C’est le choix qu’a pu faire Linda Spilker, une scientifique qui travaillait sur la mission Voyager dans les années 1970 et 1980 : deux sondes spatiales américaines envoyées initialement vers Jupiter, mais que l’alignement des planètes allait permettre de diriger ensuite vers Saturne, Uranus et Neptune — avec un intervalle de temps de plus en plus large entre chaque planète. « J’aime dire à mes filles qu’elles sont nées quand les planètes étaient alignées », raconte-t-elle au magazine The Atlantic.

Elle n’était pas la seule, note le reportage : « d’autres avaient remarqué » cette fenêtre temporelle fort « tentante ». Mais la conciliation travail-famille n’était pas encore entrée dans les mœurs, avec pour résultat que cette mission hors du commun — quatre planètes, étalées sur plus d’une décennie — fournissait une opportunité unique en son genre.
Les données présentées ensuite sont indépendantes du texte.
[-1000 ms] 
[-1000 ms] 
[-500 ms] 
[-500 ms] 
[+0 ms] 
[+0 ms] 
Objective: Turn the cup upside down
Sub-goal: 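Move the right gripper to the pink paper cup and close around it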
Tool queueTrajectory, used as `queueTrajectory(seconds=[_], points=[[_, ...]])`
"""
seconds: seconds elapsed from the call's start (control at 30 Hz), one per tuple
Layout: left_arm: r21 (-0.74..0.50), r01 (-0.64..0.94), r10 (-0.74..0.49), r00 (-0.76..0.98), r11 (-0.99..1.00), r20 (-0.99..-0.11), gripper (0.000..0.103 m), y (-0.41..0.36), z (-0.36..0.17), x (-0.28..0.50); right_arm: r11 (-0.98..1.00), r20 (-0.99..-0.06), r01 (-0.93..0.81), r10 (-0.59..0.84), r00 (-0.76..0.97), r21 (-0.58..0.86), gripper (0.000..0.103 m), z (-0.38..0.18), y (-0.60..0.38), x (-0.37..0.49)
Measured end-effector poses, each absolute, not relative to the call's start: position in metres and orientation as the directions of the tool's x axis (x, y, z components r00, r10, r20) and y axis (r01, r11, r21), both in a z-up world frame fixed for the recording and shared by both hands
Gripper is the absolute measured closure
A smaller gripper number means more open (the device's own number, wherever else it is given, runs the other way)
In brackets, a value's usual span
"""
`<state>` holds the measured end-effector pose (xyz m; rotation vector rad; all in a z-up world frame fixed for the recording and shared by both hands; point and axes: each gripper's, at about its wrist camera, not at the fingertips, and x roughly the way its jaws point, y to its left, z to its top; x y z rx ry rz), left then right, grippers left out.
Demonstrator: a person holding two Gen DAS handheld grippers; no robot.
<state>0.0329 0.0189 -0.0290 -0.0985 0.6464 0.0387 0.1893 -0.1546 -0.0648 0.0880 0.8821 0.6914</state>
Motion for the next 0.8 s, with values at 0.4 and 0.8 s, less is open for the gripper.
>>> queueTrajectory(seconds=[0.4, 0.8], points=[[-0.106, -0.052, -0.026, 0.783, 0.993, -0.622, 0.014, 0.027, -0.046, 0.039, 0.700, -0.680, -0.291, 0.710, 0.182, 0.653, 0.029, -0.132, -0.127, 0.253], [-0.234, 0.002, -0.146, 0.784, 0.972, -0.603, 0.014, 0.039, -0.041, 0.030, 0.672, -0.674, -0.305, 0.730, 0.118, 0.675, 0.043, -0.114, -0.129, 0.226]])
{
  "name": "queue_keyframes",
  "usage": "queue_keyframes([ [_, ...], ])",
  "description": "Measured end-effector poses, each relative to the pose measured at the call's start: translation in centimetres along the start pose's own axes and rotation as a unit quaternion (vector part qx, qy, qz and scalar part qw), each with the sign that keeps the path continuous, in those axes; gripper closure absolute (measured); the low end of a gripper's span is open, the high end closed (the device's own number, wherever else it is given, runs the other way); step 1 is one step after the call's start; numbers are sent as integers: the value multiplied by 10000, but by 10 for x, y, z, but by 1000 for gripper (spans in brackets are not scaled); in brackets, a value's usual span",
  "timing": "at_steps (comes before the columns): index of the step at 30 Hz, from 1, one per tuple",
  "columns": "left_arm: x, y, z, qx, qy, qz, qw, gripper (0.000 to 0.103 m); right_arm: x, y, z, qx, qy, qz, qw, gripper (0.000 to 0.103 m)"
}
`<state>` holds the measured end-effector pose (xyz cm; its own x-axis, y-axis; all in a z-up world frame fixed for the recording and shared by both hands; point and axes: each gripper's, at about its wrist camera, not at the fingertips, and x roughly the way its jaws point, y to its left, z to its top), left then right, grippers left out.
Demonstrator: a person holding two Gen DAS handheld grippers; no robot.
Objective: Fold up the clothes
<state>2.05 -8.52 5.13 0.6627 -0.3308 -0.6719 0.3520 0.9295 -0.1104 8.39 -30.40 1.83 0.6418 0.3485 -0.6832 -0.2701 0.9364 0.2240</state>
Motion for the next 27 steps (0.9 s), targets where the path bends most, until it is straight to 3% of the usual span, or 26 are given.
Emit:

Il faudrait attendre 2003 pour que le Jet Propulsion Laboratory, cette agence de la NASA en charge des missions spatiales lointaines, ouvre une salle d’allaitement dans son propre édifice — l’année où un nombre record de femmes scientifiques travaillant sur la mission Cassini vers Saturne, allaient profiter d’une semblable opportunité.

Les planètes sont évidemment devenues une partie de la vie de famille, se rappelle l’aînée des Spilker, aujourd’hui dans la trentaine : « d’aussi loin que je me rappelle, je pouvais nommer toutes les planètes dans l’ordre ». Et sa propre fille, âgée de trois ans, peut déjà les nommer dans son livre à colorier.